DURING the last century and a half, electricity has evolved from a scientific curiosity, to a luxury for wealthy people and to a daily necessity in the developed and developing world. Just as water is necessary for survival, electricity is indispensable in daily life. Without electricity, our way of life comes to a grinding halt. Modern society requires smart, simple, safe, reliable, and economical electric power infrastructure for social, political, and economic activities. The infrastructure should be efficient, flexible to expand, economical to maintain and operate. Electricity was never invented: its properties were discovered, examined, and explained.
- Thales of Miletus a Greek in 600 AD wrote of static electricity that attracted pieces of straw and hair to rubbed rods of amber. In 1752, during a dangerous electrical storm, Benjamin Franklin flew a kite that had a metal key at the bottom of the string. When a bolt of lightning hit the kite, a spark of electricity flew from the key. From this experiment, Franklin invented the lightning rod, which attracts lightning and draws it into the ground. This saves many buildings from burning down. In 1779 Alessandro Volta invented the first source of continuous electric current in his experiments with non-static electricity. He created a battery out of stacks of zinc and copper, with weak acids in between each layer.
- In 1769 James Watt, a Scottish Engineer transformed the limited use steam engine into a mega power source and radically transformed the world from an agricultural society into an industrial one. In his honor, a unit of electric power was named “Watts”.
- Ampere (Amp), a unit of electric current named after André-Marie Ampère (1775- 1836), French mathematician and physicist, is considered the father of electrodynamics.
- The first practical application of electricity was the telegraph, invented by Samuel F.B. Morse in 1837. The need for electrical engineers was not felt until some 40 years later, upon the invention of the telephone (1876) by Alexander Graham Bell and of the incandescent lamp (1878) by Thomas A. Edison.
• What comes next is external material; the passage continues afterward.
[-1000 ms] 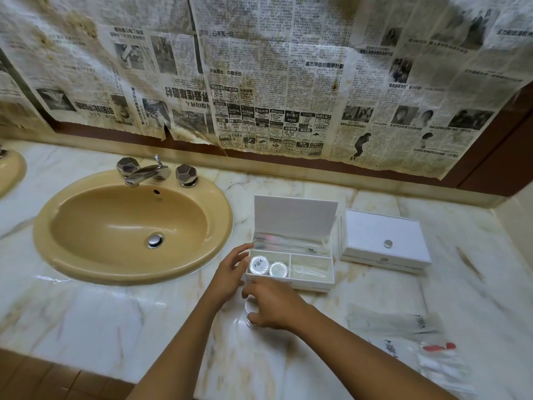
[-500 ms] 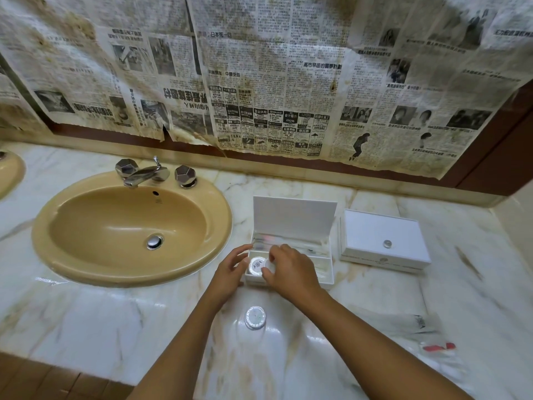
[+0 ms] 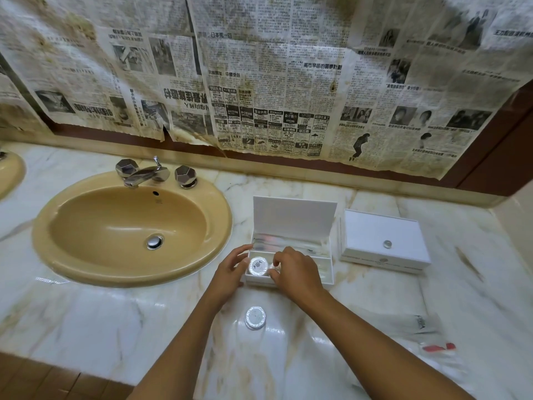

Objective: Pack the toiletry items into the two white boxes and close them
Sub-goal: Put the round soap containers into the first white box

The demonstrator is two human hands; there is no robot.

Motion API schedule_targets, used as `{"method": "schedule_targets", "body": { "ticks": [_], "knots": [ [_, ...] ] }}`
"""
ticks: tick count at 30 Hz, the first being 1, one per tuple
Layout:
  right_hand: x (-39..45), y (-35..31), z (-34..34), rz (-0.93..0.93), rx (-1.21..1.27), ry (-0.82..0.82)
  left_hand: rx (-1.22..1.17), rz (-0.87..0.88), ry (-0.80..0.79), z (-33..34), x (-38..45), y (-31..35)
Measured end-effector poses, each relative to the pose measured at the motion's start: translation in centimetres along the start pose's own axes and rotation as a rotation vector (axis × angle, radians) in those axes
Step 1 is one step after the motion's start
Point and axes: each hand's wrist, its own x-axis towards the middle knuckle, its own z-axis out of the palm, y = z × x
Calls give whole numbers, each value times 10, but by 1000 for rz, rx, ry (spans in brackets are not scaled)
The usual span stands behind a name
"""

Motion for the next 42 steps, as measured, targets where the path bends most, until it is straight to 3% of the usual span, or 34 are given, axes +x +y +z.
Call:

These devices, and Edison’s first central generating plant in New York City (1882), created a large demand for men trained to work with electricity.
- Electrical Engineering covers power, electronics, control systems, signal processing and telecommunications field. In engineering practice, the distinction between electrical engineering and electronics is based on the comparative strength of the electric currents used. In this sense, electrical engineering is the branch dealing with “heavy current”—that is, electric light and power systems and apparatuses— whereas electronics engineering deals with such “light current” applications as wire and radio communication, the stored-program electronic computer, radar, and automatic control systems.
The distinction between the fields has become less sharp with technical progress. For example, in the high-voltage transmission of electric power, large arrays of electronic devices are used to convert transmissionline current at power levels in the tens of megawatts. Moreover, in the regulation and control of interconnected power systems, electronic computers are used to compute requirements much more rapidly and accurately than is possible by manual methods. The rapid proliferation of new discoveries, products, and markets in the electrical and electronics industries has made it difficult for workers in the field to maintain the range of skills required to manage their activities. Consulting engineers, specializing in new fields, are employed to study and recommend courses of action.